Luminar argued that it had contracted with ASE in its capacity as a “specialist independent contractor” to be responsible for security at the club. They said that although it was responsible for instructing ASE’s employees where they should stand and which customers to admit, they didn’t control the ways in which ASE’s employees carried out their work. And as such, they argued that there was dual liability, and that ASE should also be found to be vicariously liable for Mr Warren’s behaviour. However, the Court of Appeal upheld the decision of the High Court; Luminar Leisure was liable for David Hawley’s injuries even though they did not directly employ the doorman who caused them.
Vicarious liability
There is little question as to whether Employers are vicariously liable for the negligence of their direct employees if the negligence was committed in the course or scope of the employment. But in a situation where an employer provides a temporary employee to a subcontractor, as in the Hawley V Luminar Leisure case, it is the responsibility of the temporary employer to show that it is not vicariously liable and not just assume that the responsibility is held by the main employer.
Because Luminar was in overall charge of security; its management exercised detailed control over what the doormen did but how they were supposed to do it, the doormen were all part of the Luminar team, and that all of them wore the club’s uniform. It decided which customers to admit, which to exclude and which to reject. On that basis, the court said that Luminar had control of and responsibility for ASE’s employees, by virtue of the contractual provisions. It was Luminar who was “entitled and therefore obliged to control Mr Warren’s act so as to prevent it”.
What this means for you
Despite what might seem obvious, that a temporary employee remains the responsibility of its direct employer, your company can still be deemed vicariously liable for the negligent acts of that employee where you are considered to be the employee’s “deemed temporary employer”.
Although ASE employed, paid and had the power to dismiss Mr Warren, it was Luminar’s management that exercised practical control over the provision of its services.

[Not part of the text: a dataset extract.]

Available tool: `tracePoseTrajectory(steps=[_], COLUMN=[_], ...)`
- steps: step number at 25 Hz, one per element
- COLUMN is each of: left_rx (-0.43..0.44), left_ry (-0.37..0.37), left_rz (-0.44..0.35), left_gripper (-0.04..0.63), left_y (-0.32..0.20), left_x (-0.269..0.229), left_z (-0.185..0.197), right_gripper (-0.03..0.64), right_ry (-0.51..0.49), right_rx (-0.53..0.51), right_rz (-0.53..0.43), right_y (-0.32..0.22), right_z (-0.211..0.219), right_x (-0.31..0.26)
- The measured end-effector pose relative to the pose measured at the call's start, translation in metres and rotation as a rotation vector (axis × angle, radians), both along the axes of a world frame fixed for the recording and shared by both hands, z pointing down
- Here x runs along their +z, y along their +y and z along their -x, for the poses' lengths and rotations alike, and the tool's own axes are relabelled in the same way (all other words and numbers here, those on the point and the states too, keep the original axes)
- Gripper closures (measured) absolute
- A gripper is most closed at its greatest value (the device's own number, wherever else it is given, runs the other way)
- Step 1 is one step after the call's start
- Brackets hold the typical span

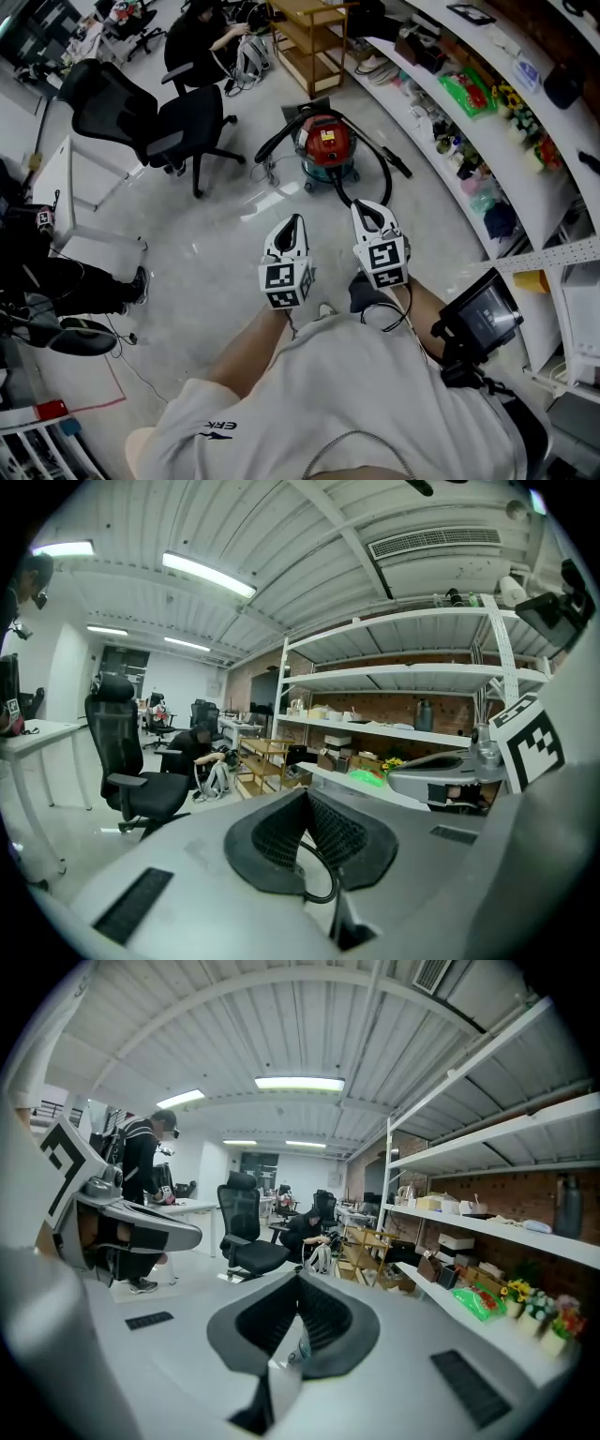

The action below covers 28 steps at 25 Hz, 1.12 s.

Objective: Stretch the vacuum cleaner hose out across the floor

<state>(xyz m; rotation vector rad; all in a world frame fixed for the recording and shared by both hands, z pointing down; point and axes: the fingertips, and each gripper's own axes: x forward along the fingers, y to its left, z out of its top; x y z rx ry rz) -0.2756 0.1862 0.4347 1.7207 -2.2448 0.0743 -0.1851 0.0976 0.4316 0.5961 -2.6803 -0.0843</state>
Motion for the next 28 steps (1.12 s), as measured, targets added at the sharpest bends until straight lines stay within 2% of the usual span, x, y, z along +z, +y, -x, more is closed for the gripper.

As an employer of temporary workers with control over their actions, this case may serve as a warning to ensure that the individual concerned is sufficiently trained and properly registered. Carry out the necessary checks into whether he is a suitable person to be temporarily employed as a doorman and ensure he is adequately supervised while on your premises. At the very least, consider obtaining an indemnity from the temporary worker’s main employer to protect you from any vicarious liability you may face following negligence of the hired worker. Because as the Hawley V Luminar Leisure case demonstrates, you may be liable for their actions. Don’t assume that your contractual arrangements will protect you from vicarious liability, because in the event of an incident, the courts will examine not only the contractual arrangements but also the practical implications of employment status and this may just work against you.